This meta-review is the first of meta-analyses of HF disease management programs and conveys the challenges of performing meta-analyses of complex health services interventions. Overall, quality of the reviews was moderate though very mixed across reviews - this quality is important to consider when deciding whether review findings should guide practice and guidelines [22, 41, 42].
Based on the consistency and size of effect sizes identified by the meta-analyses, it would immediately appear reasonable to conclude either that, in generality, programs work or that programs of various types work . However, this meta-review supports concerns that populations, programs, and analyses of these programs are inconsistently and poorly described [44, 45]. For example, studies were poorly described in terms of populations and treatments with only one-fifth of reviews defining programs comprehensively in terms of approach, personnel, setting, and content. Even with the use of operationalised definitions to guide study selection in reviews, findings from interventions with very diverse characteristics and populations were pooled and, though mentioned in reviews, the implications of trial quality or statistical, clinical or methodological heterogeneity were seldom actually taken into account in analyses. No progress over time was evident in quality of reporting. Hence, reviews continue to focus on the results of study pooling over issues related to program complexity and heterogeneity.
Why might program complexity and heterogeneity be comparatively neglected in comparison to the findings of reviews? Firstly, this emphasis is understandable due to limitations in methodology.

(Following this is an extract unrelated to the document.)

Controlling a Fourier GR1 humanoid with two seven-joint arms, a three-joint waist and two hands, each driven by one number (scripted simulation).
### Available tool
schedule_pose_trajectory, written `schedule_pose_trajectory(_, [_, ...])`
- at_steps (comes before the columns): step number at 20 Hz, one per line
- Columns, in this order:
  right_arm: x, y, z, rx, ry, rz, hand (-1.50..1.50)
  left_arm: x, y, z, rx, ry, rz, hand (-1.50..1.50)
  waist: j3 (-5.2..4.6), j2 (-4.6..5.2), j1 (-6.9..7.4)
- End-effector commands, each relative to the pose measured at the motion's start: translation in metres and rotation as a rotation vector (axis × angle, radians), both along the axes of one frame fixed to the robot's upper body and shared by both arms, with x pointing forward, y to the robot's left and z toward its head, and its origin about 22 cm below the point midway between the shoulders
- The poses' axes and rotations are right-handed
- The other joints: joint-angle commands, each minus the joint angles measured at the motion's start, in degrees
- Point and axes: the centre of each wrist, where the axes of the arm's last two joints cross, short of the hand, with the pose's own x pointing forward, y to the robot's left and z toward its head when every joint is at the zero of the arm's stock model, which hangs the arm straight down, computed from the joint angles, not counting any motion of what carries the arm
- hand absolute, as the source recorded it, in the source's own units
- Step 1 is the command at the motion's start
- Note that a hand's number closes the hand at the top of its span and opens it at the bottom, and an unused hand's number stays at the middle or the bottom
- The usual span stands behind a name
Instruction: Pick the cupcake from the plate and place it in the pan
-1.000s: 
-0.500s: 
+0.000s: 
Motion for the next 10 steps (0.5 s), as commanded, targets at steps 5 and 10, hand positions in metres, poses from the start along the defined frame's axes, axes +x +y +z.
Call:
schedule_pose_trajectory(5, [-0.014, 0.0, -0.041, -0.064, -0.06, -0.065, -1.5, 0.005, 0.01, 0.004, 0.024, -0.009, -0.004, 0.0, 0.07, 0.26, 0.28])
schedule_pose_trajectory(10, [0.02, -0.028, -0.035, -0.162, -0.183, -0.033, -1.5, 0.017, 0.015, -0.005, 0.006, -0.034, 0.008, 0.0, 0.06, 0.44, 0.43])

Complex interventions are often poorly described in published manuscripts  and it is well known that HF disease management programs are complex and diverse [43, 45, 47]. Current statistical and methodological techniques to describe and analyse such interventions in systematic review remain rudimentary . Current meta-analyses also predate the existence of a taxonomy to classify HF disease management programs  and more extensive CONSORT reporting requirements for non-pharmacological trials .
Secondly, scientific findings that are more positive are more likely to be published in higher impact journals and cited more often in guidelines [50, 51]. This reduces incentives to qualify results to take account of 'messy' issues related to program diversity and heterogeneity and fosters a disproportionate emphasis on positive findings without qualification  or recognition of how elements of context may moderate intervention effects . This tendency may be combined with a wider perceived political need to champion multi-disciplinary health services interventions to attain greater recognition and usage of such interventions in healthcare systems seen to favour pharmacological interventions and biomedicine .
However, paradoxically, ignoring complexity and heterogeneity may actually reduce knowledge translation. This follows because uptake is likely to be reduced by unclear descriptions of what programs and comparison groups consist of, lack of clarity over likely benefits in important patient groups (for example: the effects of both age and sex on program outcomes are not known), and lack of specificity in findings regarding key program characteristics [16, 53].
In future reviews, programs should be described comprehensively using systematic classification methods . More sophisticated taxonomies are needed to fully capture the deeper characteristics of programs . These should be used in future reviews to describe programs comprehensively and the effects of clinical, methodological, and statistical heterogeneity - as per PRISMA guidelines - must be formally taken into account in methods and conclusions . Future trials should report key elements of populations, interventions, comparison group, and outcomes in accordance with the modified CONSORT statement for non-pharmacological trials . These factors should be incorporated and reported comprehensively in meta-analyses. Findings from meta-analyses should be evaluated prior to application to practice and policy with review quality being assessed using valid quality criteria .
In terms of limitations, as with any review, this meta-review was constrained by the quality of reporting of the component studies. The data presented here are descriptive because it was inappropriate to synthesise outcomes to generate pooled effect sizes due to the wide diversity of programs subsumed in the reviews and the lack of comprehensive reporting in the reviews of intervention, comparator groups, and population characteristics [55, 56]. As pivotal elements of programs, reporting of these components has to be clear and comprehensive if synthesis is to be undertaken.